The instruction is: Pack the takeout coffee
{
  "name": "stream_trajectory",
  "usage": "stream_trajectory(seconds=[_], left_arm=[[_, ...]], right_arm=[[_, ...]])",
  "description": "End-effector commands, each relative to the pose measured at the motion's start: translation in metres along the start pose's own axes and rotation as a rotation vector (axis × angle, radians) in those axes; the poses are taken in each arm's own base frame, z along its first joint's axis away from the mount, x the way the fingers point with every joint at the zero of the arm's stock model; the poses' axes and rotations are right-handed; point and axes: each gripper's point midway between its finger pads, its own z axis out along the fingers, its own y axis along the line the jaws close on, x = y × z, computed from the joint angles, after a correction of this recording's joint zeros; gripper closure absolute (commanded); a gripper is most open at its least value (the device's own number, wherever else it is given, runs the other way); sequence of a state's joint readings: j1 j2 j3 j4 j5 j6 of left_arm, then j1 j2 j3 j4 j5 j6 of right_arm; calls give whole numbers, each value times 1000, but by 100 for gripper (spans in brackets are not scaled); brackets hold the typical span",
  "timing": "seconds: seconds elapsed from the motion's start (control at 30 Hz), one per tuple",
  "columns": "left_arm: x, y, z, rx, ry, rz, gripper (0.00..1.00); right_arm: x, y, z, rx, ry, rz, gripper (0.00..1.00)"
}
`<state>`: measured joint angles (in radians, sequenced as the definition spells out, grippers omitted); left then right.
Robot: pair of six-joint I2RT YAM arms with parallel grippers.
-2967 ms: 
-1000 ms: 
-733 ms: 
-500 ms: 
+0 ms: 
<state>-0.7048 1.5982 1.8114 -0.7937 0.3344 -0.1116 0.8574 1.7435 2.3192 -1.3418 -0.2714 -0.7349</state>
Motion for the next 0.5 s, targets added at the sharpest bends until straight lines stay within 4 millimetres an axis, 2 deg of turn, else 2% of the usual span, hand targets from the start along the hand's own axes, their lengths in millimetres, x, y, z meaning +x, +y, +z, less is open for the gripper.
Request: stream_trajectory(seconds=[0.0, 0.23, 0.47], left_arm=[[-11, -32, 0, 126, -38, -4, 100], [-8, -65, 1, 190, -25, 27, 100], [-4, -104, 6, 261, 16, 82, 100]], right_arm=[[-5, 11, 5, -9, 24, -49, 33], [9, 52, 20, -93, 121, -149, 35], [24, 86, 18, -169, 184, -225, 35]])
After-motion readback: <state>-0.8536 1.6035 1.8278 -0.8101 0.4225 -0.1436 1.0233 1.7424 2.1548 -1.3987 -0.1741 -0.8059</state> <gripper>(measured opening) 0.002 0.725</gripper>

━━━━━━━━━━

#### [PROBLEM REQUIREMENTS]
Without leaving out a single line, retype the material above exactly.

#### [EXERCISE ANSWER]
The instruction is: Pack the takeout coffee
{
  "name": "stream_trajectory",
  "usage": "stream_trajectory(seconds=[_], left_arm=[[_, ...]], right_arm=[[_, ...]])",
  "description": "End-effector commands, each relative to the pose measured at the motion's start: translation in metres along the start pose's own axes and rotation as a rotation vector (axis × angle, radians) in those axes; the poses are taken in each arm's own base frame, z along its first joint's axis away from the mount, x the way the fingers point with every joint at the zero of the arm's stock model; the poses' axes and rotations are right-handed; point and axes: each gripper's point midway between its finger pads, its own z axis out along the fingers, its own y axis along the line the jaws close on, x = y × z, computed from the joint angles, after a correction of this recording's joint zeros; gripper closure absolute (commanded); a gripper is most open at its least value (the device's own number, wherever else it is given, runs the other way); sequence of a state's joint readings: j1 j2 j3 j4 j5 j6 of left_arm, then j1 j2 j3 j4 j5 j6 of right_arm; calls give whole numbers, each value times 1000, but by 100 for gripper (spans in brackets are not scaled); brackets hold the typical span",
  "timing": "seconds: seconds elapsed from the motion's start (control at 30 Hz), one per tuple",
  "columns": "left_arm: x, y, z, rx, ry, rz, gripper (0.00..1.00); right_arm: x, y, z, rx, ry, rz, gripper (0.00..1.00)"
}
`<state>`: measured joint angles (in radians, sequenced as the definition spells out, grippers omitted); left then right.
Robot: pair of six-joint I2RT YAM arms with parallel grippers.
-2967 ms: 
-1000 ms: 
-733 ms: 
-500 ms: 
+0 ms: 
<state>-0.7048 1.5982 1.8114 -0.7937 0.3344 -0.1116 0.8574 1.7435 2.3192 -1.3418 -0.2714 -0.7349</state>
Motion for the next 0.5 s, targets added at the sharpest bends until straight lines stay within 4 millimetres an axis, 2 deg of turn, else 2% of the usual span, hand targets from the start along the hand's own axes, their lengths in millimetres, x, y, z meaning +x, +y, +z, less is open for the gripper.
Request: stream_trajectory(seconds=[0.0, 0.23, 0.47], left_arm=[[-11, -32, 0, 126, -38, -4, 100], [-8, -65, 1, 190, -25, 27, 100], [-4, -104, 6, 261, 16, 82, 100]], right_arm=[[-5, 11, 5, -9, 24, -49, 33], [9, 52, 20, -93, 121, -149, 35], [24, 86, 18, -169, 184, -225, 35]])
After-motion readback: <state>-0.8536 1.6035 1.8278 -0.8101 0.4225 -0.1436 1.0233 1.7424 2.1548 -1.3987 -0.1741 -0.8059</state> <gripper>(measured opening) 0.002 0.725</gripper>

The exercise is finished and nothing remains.